### Task requirements
Copy out the entire listing precisely.

### Dataset content
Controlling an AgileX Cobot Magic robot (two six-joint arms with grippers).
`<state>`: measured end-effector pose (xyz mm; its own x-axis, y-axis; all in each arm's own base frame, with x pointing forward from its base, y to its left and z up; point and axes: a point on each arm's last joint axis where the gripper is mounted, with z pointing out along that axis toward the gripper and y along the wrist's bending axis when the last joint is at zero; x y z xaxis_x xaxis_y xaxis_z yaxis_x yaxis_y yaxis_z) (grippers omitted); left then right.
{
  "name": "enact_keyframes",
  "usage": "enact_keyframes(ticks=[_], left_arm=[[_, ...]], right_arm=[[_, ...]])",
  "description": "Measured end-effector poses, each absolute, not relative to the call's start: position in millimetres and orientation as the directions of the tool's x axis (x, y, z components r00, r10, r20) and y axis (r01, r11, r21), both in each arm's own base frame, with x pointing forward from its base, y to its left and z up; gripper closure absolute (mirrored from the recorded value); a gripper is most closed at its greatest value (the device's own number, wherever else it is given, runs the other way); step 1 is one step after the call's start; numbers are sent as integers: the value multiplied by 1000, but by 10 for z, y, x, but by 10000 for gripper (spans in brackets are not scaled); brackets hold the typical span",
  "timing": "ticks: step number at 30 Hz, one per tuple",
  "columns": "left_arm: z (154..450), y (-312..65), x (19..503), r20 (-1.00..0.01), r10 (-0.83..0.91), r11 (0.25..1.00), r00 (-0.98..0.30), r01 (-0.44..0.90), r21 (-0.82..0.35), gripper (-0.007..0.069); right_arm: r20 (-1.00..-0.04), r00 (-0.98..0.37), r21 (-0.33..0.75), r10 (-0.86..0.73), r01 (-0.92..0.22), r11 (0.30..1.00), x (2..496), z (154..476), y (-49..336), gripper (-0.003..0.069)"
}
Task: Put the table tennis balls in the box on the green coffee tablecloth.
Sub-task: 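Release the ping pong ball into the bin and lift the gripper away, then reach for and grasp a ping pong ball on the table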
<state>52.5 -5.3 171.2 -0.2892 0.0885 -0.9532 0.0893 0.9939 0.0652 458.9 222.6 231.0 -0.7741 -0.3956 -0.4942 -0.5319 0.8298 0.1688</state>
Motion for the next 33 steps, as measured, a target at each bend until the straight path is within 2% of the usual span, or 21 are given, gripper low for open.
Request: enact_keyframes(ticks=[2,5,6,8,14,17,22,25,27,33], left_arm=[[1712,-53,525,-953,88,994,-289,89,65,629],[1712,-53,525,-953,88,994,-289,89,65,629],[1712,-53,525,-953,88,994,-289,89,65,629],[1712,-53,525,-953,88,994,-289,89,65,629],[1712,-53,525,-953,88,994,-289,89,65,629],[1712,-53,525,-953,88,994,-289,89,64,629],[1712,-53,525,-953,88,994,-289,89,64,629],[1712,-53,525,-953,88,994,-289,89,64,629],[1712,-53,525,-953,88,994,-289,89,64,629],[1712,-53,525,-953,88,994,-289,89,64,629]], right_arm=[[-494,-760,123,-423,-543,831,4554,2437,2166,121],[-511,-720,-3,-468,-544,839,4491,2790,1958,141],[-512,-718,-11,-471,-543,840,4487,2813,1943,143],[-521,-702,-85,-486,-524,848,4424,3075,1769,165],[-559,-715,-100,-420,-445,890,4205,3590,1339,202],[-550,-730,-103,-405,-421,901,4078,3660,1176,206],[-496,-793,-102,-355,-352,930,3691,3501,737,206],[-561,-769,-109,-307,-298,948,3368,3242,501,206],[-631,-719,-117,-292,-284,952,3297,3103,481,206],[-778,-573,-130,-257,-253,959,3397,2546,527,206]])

### Task response
Controlling an AgileX Cobot Magic robot (two six-joint arms with grippers).
`<state>`: measured end-effector pose (xyz mm; its own x-axis, y-axis; all in each arm's own base frame, with x pointing forward from its base, y to its left and z up; point and axes: a point on each arm's last joint axis where the gripper is mounted, with z pointing out along that axis toward the gripper and y along the wrist's bending axis when the last joint is at zero; x y z xaxis_x xaxis_y xaxis_z yaxis_x yaxis_y yaxis_z) (grippers omitted); left then right.
{
  "name": "enact_keyframes",
  "usage": "enact_keyframes(ticks=[_], left_arm=[[_, ...]], right_arm=[[_, ...]])",
  "description": "Measured end-effector poses, each absolute, not relative to the call's start: position in millimetres and orientation as the directions of the tool's x axis (x, y, z components r00, r10, r20) and y axis (r01, r11, r21), both in each arm's own base frame, with x pointing forward from its base, y to its left and z up; gripper closure absolute (mirrored from the recorded value); a gripper is most closed at its greatest value (the device's own number, wherever else it is given, runs the other way); step 1 is one step after the call's start; numbers are sent as integers: the value multiplied by 1000, but by 10 for z, y, x, but by 10000 for gripper (spans in brackets are not scaled); brackets hold the typical span",
  "timing": "ticks: step number at 30 Hz, one per tuple",
  "columns": "left_arm: z (154..450), y (-312..65), x (19..503), r20 (-1.00..0.01), r10 (-0.83..0.91), r11 (0.25..1.00), r00 (-0.98..0.30), r01 (-0.44..0.90), r21 (-0.82..0.35), gripper (-0.007..0.069); right_arm: r20 (-1.00..-0.04), r00 (-0.98..0.37), r21 (-0.33..0.75), r10 (-0.86..0.73), r01 (-0.92..0.22), r11 (0.30..1.00), x (2..496), z (154..476), y (-49..336), gripper (-0.003..0.069)"
}
Task: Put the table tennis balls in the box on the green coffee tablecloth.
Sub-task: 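Release the ping pong ball into the bin and lift the gripper away, then reach for and grasp a ping pong ball on the table
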<state>52.5 -5.3 171.2 -0.2892 0.0885 -0.9532 0.0893 0.9939 0.0652 458.9 222.6 231.0 -0.7741 -0.3956 -0.4942 -0.5319 0.8298 0.1688</state>
Motion for the next 33 steps, as measured, a target at each bend until the straight path is within 2% of the usual span, or 21 are given, gripper low for open.
Request: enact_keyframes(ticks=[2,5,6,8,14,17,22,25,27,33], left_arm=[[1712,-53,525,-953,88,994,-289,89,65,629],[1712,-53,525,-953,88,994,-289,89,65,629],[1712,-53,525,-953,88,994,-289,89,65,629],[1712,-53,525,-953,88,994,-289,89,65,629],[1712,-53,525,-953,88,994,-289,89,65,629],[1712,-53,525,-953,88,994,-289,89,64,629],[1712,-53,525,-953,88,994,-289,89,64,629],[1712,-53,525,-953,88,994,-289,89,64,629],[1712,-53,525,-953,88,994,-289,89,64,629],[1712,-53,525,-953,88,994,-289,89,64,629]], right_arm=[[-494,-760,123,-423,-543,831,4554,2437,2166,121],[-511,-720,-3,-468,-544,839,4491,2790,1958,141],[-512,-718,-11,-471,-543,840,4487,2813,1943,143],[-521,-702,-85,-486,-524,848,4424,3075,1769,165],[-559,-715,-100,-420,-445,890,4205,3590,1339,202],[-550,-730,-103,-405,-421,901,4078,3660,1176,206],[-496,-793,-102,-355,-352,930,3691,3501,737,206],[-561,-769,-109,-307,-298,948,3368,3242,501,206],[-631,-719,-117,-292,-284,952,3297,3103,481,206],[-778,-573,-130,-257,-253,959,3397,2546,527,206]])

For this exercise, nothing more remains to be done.